Feature Extraction: Freezing the Backbone
Learners will freeze all but the final classification head, train only new layers on a small custom dataset, and confirm dramatically reduced training time.
Feature Extraction vs Fine-Tuning
Transfer learning has two main strategies. In feature extraction, the pre-trained backbone is completely frozen — its weights do not change during training. Only the new classification head, which you add on top, learns from your data. In fine-tuning, the entire network or at least some backbone layers are also updated.

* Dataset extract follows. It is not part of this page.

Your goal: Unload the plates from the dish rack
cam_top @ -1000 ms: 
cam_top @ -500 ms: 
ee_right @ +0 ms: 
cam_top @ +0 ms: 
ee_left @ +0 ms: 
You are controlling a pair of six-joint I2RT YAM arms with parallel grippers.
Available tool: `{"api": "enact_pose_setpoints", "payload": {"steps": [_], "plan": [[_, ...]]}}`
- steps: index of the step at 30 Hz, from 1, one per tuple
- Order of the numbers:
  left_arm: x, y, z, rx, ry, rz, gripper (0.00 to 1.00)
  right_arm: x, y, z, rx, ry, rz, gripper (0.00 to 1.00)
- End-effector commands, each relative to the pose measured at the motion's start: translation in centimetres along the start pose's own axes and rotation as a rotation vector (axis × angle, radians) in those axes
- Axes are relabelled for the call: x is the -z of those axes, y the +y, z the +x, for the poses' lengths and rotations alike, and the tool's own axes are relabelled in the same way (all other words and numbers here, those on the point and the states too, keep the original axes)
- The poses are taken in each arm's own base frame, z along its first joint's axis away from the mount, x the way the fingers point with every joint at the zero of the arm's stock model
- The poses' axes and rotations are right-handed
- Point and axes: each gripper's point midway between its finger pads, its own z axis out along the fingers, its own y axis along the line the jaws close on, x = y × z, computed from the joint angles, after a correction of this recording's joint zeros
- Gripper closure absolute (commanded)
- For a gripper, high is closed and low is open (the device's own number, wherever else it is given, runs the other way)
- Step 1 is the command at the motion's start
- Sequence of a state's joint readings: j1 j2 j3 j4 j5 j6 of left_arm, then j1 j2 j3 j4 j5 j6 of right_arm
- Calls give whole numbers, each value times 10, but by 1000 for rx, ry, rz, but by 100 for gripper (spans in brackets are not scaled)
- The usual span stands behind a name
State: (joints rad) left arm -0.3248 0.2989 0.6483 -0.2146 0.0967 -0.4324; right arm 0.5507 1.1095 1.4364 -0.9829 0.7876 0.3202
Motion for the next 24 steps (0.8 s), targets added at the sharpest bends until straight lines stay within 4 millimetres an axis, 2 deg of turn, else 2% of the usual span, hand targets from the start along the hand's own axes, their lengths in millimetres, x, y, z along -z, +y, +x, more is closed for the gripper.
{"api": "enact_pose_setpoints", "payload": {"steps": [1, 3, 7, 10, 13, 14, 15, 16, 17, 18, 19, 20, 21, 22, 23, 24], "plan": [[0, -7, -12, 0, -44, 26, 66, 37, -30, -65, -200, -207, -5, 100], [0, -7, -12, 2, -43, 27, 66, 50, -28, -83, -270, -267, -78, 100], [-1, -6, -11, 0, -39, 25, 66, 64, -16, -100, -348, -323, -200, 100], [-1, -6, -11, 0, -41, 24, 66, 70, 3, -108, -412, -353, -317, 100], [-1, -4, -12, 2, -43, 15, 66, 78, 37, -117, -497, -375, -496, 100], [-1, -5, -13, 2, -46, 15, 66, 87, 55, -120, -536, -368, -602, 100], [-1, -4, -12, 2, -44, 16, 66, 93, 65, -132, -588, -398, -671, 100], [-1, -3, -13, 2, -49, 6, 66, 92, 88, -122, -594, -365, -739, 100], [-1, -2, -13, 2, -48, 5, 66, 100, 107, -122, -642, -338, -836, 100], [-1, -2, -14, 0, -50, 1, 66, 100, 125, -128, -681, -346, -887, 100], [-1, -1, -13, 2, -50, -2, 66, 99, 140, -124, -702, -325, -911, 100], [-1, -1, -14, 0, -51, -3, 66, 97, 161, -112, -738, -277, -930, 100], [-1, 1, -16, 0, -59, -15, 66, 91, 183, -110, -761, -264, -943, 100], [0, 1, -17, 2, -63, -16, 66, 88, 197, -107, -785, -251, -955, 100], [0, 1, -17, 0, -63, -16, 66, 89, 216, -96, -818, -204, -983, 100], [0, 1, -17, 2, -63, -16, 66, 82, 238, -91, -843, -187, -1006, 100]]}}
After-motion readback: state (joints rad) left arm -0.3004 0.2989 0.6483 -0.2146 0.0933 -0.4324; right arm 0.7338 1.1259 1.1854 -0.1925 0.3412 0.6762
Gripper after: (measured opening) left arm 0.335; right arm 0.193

Feature extraction is the right choice when your dataset is small (less than a few thousand images) or when your images are similar to ImageNet (natural photographs of everyday objects). It is much faster since gradients do not flow through the backbone, and it avoids destroying carefully learned features with noisy updates from too little data.

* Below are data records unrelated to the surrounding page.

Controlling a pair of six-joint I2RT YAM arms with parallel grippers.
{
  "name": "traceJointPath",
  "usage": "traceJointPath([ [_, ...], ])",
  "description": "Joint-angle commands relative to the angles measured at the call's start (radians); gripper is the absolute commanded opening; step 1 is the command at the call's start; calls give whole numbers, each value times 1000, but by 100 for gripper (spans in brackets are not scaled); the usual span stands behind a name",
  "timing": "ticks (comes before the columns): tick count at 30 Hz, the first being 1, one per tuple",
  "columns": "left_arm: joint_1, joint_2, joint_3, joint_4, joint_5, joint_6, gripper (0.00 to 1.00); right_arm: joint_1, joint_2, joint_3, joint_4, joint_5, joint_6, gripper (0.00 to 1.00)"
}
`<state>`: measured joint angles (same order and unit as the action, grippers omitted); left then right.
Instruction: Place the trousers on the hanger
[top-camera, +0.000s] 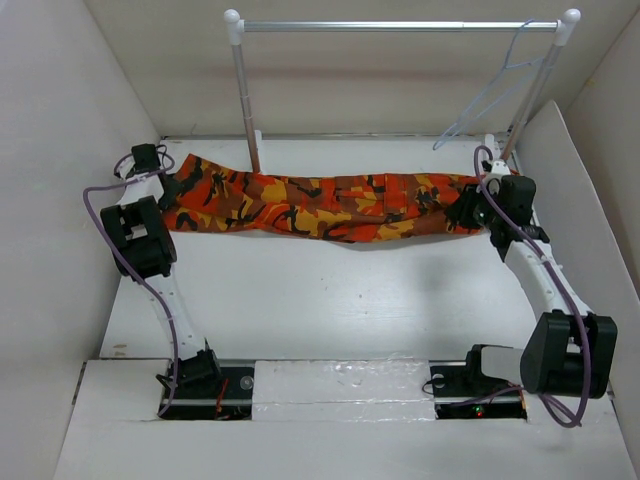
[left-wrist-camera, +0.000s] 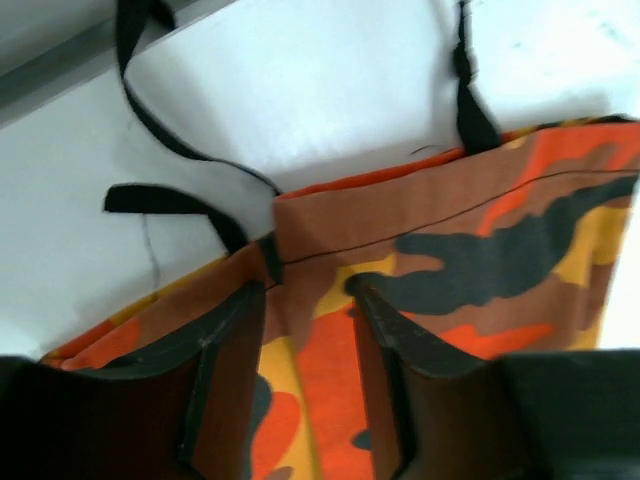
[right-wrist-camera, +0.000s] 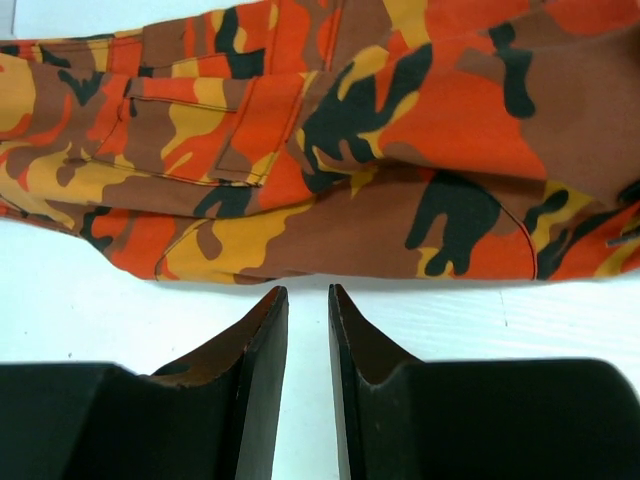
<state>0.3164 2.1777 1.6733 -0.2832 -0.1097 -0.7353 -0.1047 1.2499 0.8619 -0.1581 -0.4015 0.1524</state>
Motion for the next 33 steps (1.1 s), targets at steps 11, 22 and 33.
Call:
traceJointPath([
  [11,7,-27,-18,-4,-1,-18,37,42,22,71,20,4,-43,29],
  [22,7,-62,-23,12,4,7,0,74,36,108,14,-10,-54,29],
  [33,7,-154,-52,9,-21,59,0,74,2,101,2,-23,-68,30],
])
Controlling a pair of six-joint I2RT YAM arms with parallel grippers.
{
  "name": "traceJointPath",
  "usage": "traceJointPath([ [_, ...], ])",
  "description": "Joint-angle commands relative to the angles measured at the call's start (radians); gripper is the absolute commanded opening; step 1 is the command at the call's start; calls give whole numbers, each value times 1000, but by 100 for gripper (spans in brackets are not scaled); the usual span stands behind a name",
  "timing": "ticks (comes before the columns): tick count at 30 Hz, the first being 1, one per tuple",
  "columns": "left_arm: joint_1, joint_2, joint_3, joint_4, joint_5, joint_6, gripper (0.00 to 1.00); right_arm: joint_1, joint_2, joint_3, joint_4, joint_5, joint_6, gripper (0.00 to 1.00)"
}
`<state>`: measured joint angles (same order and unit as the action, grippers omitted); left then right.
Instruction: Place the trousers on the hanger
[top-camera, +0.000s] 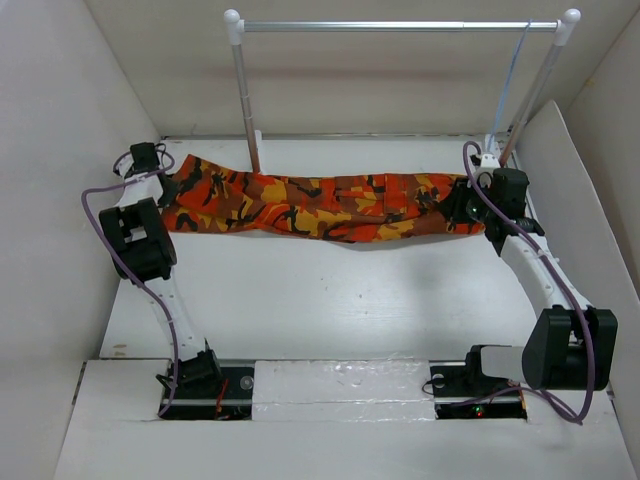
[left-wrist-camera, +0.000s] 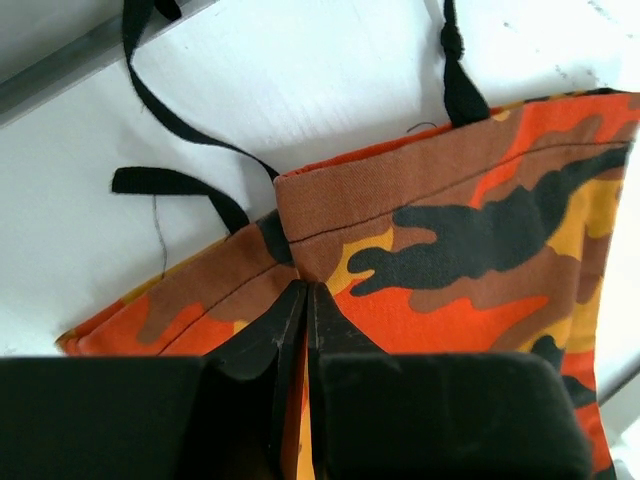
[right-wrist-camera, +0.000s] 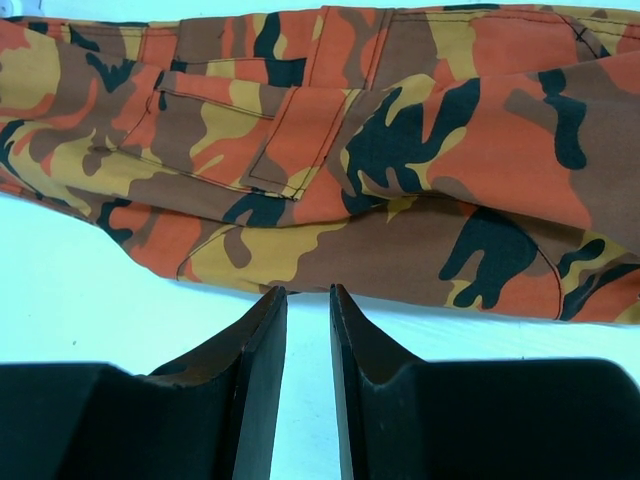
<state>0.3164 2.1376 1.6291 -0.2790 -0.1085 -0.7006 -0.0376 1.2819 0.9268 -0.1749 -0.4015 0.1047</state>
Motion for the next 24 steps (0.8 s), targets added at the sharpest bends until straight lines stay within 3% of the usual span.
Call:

Freezing Parameters in PyTorch
In PyTorch, each parameter tensor has a requires_grad attribute. Setting it to False prevents gradient computation for that tensor, effectively freezing it. The simplest way to freeze all backbone parameters is to iterate over model.parameters() and set requires_grad = False, then replace the classification head (which starts with new random weights, so requires_grad=True by default).

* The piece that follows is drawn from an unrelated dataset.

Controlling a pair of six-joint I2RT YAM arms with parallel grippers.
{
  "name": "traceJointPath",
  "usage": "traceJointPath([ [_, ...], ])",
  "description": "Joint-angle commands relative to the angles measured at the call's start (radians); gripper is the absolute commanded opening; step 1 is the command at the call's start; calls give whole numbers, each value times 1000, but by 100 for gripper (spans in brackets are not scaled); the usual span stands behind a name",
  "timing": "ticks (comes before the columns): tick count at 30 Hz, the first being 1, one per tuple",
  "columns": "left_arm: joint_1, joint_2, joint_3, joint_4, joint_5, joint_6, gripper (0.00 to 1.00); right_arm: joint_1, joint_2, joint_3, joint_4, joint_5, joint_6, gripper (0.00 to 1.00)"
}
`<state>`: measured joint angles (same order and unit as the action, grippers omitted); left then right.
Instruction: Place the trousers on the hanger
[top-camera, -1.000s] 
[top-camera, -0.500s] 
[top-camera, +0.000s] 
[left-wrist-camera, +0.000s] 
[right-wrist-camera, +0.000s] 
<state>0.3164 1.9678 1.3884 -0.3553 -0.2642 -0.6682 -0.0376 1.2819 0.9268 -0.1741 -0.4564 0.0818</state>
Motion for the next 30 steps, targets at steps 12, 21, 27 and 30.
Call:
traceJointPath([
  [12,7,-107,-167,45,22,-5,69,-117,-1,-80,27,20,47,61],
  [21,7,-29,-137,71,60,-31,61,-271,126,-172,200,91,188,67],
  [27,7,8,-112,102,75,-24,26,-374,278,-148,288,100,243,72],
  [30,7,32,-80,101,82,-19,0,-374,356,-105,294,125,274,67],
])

This is efficient: PyTorch's autograd skips frozen parameters during the backward pass, reducing memory usage and speeding up training significantly compared to fine-tuning the whole network.
import torchvision.models as models
import torch.nn as nn
model = models.resnet50(weights=models.ResNet50_Weights.IMAGENET1K_V1)
# Freeze ALL backbone parameters
for param in model.parameters():
param.requires_grad = False
# Replace the classification head (creates new trainable parameters)
num_classes = 10
model.fc = nn.Linear(model.fc.in_features, num_classes)
# model.fc.parameters() have requires_grad=True by default
trainable = sum(p.numel() for p in model.parameters() if p.requires_grad)
total = sum(p.numel() for p in model.parameters())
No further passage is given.